▸ **Your task**
Would you please copy every line of the material that follows, exactly as it reads?
---- Data provided
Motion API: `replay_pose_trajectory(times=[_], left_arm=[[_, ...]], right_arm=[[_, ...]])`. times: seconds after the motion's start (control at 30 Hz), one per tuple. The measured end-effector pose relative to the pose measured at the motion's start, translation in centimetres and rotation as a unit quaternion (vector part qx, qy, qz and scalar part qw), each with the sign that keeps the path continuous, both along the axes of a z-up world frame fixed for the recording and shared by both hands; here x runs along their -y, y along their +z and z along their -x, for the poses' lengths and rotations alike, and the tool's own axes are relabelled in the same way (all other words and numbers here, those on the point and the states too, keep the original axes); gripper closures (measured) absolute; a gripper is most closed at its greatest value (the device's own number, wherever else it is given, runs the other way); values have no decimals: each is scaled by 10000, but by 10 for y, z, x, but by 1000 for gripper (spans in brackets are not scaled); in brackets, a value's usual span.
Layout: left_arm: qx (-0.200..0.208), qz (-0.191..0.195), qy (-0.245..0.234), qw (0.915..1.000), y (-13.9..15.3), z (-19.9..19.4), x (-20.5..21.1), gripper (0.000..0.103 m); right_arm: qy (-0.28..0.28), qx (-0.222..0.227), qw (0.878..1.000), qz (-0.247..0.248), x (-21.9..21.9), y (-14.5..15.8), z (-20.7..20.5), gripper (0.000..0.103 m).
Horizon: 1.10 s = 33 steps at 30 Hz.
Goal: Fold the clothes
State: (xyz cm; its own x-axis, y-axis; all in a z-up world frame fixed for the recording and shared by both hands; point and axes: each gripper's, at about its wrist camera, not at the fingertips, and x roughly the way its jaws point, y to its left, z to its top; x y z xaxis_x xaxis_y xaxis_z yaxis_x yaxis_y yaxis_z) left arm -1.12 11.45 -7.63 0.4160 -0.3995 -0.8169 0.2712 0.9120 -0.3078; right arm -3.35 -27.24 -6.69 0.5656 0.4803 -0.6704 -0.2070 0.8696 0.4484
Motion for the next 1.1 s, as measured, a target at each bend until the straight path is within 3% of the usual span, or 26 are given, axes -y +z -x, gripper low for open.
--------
▸ **Solution to this problem**
Motion API: `replay_pose_trajectory(times=[_], left_arm=[[_, ...]], right_arm=[[_, ...]])`. times: seconds after the motion's start (control at 30 Hz), one per tuple. The measured end-effector pose relative to the pose measured at the motion's start, translation in centimetres and rotation as a unit quaternion (vector part qx, qy, qz and scalar part qw), each with the sign that keeps the path continuous, both along the axes of a z-up world frame fixed for the recording and shared by both hands; here x runs along their -y, y along their +z and z along their -x, for the poses' lengths and rotations alike, and the tool's own axes are relabelled in the same way (all other words and numbers here, those on the point and the states too, keep the original axes); gripper closures (measured) absolute; a gripper is most closed at its greatest value (the device's own number, wherever else it is given, runs the other way); values have no decimals: each is scaled by 10000, but by 10 for y, z, x, but by 1000 for gripper (spans in brackets are not scaled); in brackets, a value's usual span.
Layout: left_arm: qx (-0.200..0.208), qz (-0.191..0.195), qy (-0.245..0.234), qw (0.915..1.000), y (-13.9..15.3), z (-19.9..19.4), x (-20.5..21.1), gripper (0.000..0.103 m); right_arm: qy (-0.28..0.28), qx (-0.222..0.227), qw (0.878..1.000), qz (-0.247..0.248), x (-21.9..21.9), y (-14.5..15.8), z (-20.7..20.5), gripper (0.000..0.103 m).
Horizon: 1.10 s = 33 steps at 30 Hz.
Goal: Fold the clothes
State: (xyz cm; its own x-axis, y-axis; all in a z-up world frame fixed for the recording and shared by both hands; point and axes: each gripper's, at about its wrist camera, not at the fingertips, and x roughly the way its jaws point, y to its left, z to its top; x y z xaxis_x xaxis_y xaxis_z yaxis_x yaxis_y yaxis_z) left arm -1.12 11.45 -7.63 0.4160 -0.3995 -0.8169 0.2712 0.9120 -0.3078; right arm -3.35 -27.24 -6.69 0.5656 0.4803 -0.6704 -0.2070 0.8696 0.4484
Motion for the next 1.1 s, as measured, a target at each bend until the straight path is within 3% of the usual span, or 26 are given, axes -y +z -x, gripper low for open.

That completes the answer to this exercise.